Kiatto, "postato" il 23/07/17 alle 15:19:37

Che razza di razze

Nel questionario da compilare periodicamente per l'Ufficio del censimento i cittadini statunitensi devono indicare la razza di appartenenza dei soggetti censiti. Sul relativo sito web, consapevoli, evidentemente, della pochezza scientifica del concetto di razza umana, viene, non a caso, fatta la seguente precisazione:
"The racial categories included in the census questionnaire generally reflect a social definition of race recognized in this country and not an attempt to define race biologically, anthropologically, or genetically".
Una definizione sociale, dunque, di per se molto discutibile e contraddittoria per la quale, non a caso, si fa riferimento, in particolare, alle categorie di bianco e nero/negro residuo di quei tentativi pseudoscientifici di classificazione tassonomica della specie umana effettuati negli ultimi secoli.

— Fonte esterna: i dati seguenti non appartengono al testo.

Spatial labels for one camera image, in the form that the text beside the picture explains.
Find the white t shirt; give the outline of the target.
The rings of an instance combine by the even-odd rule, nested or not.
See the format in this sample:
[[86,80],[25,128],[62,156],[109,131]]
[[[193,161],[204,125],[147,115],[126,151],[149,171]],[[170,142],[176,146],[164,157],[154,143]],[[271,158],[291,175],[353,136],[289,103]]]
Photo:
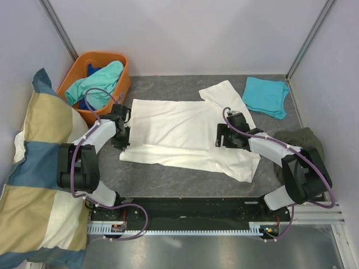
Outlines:
[[201,101],[133,100],[130,145],[119,159],[224,173],[239,182],[252,182],[258,154],[215,146],[225,107],[243,113],[250,128],[255,127],[239,93],[226,80],[199,95]]

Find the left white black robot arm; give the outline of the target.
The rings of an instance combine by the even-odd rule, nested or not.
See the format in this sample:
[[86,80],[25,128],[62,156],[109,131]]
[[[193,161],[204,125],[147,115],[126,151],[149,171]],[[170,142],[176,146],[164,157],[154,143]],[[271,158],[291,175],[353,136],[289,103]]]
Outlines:
[[108,114],[97,116],[93,126],[80,138],[63,143],[58,150],[57,186],[83,198],[98,207],[110,220],[123,214],[120,195],[100,179],[98,153],[109,141],[121,151],[129,145],[131,109],[114,104]]

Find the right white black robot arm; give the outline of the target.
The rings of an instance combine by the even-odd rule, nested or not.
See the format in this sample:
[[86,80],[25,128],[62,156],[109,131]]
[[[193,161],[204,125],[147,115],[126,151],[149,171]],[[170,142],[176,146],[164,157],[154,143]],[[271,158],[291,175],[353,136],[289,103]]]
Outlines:
[[217,124],[216,147],[256,153],[282,168],[284,185],[262,196],[264,202],[256,210],[259,218],[271,220],[278,209],[305,202],[327,209],[335,206],[332,180],[316,148],[293,146],[251,129],[245,116],[229,107],[222,116],[225,123]]

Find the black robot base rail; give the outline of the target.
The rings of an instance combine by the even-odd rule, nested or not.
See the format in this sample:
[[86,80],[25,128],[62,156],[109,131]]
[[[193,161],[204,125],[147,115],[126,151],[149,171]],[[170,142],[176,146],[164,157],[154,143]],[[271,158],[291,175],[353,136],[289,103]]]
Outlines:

Eppure il termine "razza", già di per se, è scientificamente inadeguato per i fini con i quali è stato utilizzato in riferimento alla specie umana in quanto si tratta di un termine proprio della zootecnia che sta a indicare un gruppo di animali appartenenti alla stessa specie che sono stati selezionati in modo da possedere determinate caratteristiche proprie.
Allo scopo di suddividere la specie umana in gruppi biologicamente distinti sarebbe forse più corretto utilizzare il concetto di sottospecie tentativo che però sarebbe comunque vano dato che non esistono dei confini biologici inequivocabili che separino le popolazioni umane.
Storicamente sono state in auge delle classificazioni basate su caratteristiche molto superficiali ed evidenti come il colore della pelle. In quest'ultimo caso si tratta però di un semplice adattamento delle popolazioni all'ambiente: in seguito a una migrazione in pochi secoli, la pigmentazione della pelle di un gruppo umano determina un imbrunimento della pelle nel caso di una maggiore esposizione ai raggi UV (fornendo una maggiore protezione) oppure, in caso contrario, uno schiarimento (consentendo la penetrazione almeno di una piccola porzione di luce ultravioletta sottopelle per produrre vitamina D per coloro che vivono in luoghi poco soleggiati).
Gruppi umani geneticamente molto diversi tra di loro possono, pertanto, condividere la stessa pigmentazione della pelle e d'altra parte due gruppi umani geneticamente affini possono, invece, essere caratterizzati da un colore della pelle nettamente differente. A parità di geni, poi, il colore della pelle cambia anche notevolmente a seconda delle abitudini dell'individuo. In Europa, ad es., l'abbronzatura è sinonimo di bellezza mentre in estremo Oriente vale esattamente il contrario. Misurare il reale livello medio di pigmentazione di una popolazione è dunque quantomeno problematico. Ma se il colore della pelle non è un parametro adatto a definire gruppi umani geneticamente affini lo stesso vale anche per le altre caratteristiche utilizzate storicamente come l'indice cefalico. Le categorie razziali tuttora in voga sono dunque completamente arbitrarie e fondate tentativi di classificazione scientifica assolutamente grossolani oltre che riflettere un punto di vista prettamente eurocentrico. La verità è che la specie umana presenta si un discreto livello di variabilità genetica frutto della sua espansione in ambienti geografici estremamente eterogenei e del temporaneo isolamento (soprattutto in periodi preistorici) di alcune popolazioni ma la suddivisione della stessa in gruppi rigidamente distinti è un esercizio inutile e senza possibilità di successo da un punto di vista scientifico che riflette più che altro il desiderio da parte del classificatore di separare in gruppi le popolazioni umane per esigenze extrascientifiche.